My impression is that many of the perceived issues with UE5 are a result of UE5 not making optimizations as easy as they could be and devs not optimizing their games as well as they arguably should. If correct, I'd say that's more of a dev issue than an engine issue, although it puts some pressure on Epic to improve UE, which I think is a good thing regardless.

I don't know a lot about UE5.8, but based on, uh, I think The Witch 4 presentation, it did sound like it'd bring some nice improvements.

  • 0
Zkuq ireadtabloids (on 25 May 2026)

I don't know very much about the issues and their root causes in UE5, but like I said, I imagine Epic has more leeway in addressing them in a new major version than a minor version, i.e. if they've revamped those less sound parts of the engine in UE6, I don't see why they'd have to get UE5 to a more mature state first.

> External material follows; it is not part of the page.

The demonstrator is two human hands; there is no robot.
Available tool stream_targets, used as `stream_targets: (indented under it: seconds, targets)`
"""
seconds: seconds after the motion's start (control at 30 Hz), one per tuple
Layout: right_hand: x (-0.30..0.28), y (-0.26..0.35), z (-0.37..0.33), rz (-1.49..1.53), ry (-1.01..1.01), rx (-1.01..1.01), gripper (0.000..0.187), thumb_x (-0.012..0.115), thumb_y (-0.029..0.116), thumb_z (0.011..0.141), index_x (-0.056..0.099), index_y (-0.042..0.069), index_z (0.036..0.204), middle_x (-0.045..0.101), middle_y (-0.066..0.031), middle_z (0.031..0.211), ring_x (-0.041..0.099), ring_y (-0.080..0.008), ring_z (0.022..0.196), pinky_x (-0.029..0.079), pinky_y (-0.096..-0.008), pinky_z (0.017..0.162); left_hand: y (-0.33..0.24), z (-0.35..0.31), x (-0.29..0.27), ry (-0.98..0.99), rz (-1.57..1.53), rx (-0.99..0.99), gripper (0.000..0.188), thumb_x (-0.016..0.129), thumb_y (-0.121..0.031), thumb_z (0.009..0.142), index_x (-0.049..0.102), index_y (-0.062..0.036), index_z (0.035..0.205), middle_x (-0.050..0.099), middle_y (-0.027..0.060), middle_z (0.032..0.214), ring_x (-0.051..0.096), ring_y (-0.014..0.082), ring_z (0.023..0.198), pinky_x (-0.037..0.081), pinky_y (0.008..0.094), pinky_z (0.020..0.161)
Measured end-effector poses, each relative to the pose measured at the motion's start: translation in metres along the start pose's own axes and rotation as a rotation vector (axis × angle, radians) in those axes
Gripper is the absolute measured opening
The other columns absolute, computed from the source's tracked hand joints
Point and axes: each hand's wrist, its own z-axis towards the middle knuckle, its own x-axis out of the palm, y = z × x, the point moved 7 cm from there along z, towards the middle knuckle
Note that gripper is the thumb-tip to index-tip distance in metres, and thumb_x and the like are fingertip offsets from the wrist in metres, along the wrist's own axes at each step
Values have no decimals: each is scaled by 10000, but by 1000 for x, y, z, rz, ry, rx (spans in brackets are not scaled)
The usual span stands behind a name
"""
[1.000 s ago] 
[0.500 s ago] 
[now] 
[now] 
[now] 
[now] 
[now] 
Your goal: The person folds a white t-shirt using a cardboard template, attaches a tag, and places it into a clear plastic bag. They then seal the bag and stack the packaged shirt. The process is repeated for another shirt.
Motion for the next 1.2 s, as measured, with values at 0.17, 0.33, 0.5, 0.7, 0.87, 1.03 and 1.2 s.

Of course in practice, I'd expect them to address some issues in UE6 and leave then less mature in UE5, and also not touch upon some, uhm, less than ideal parts of UE5 in UE6.

Also, tech keeps moving forward, so I guess Unreal Engine too needs to keep moving forward, including in ways that's hard to pull off in an old version.

  • 0
ireadtabloids Zkuq (on 25 May 2026)

Unreal Engine 6 will be very needed by the time it is released to other developers outside Epic.

5.8 seems the last of the updates to offer notable optimisations. Feels like a lot of the experimental stuff being worked on is bridging technology until UE6 comes out.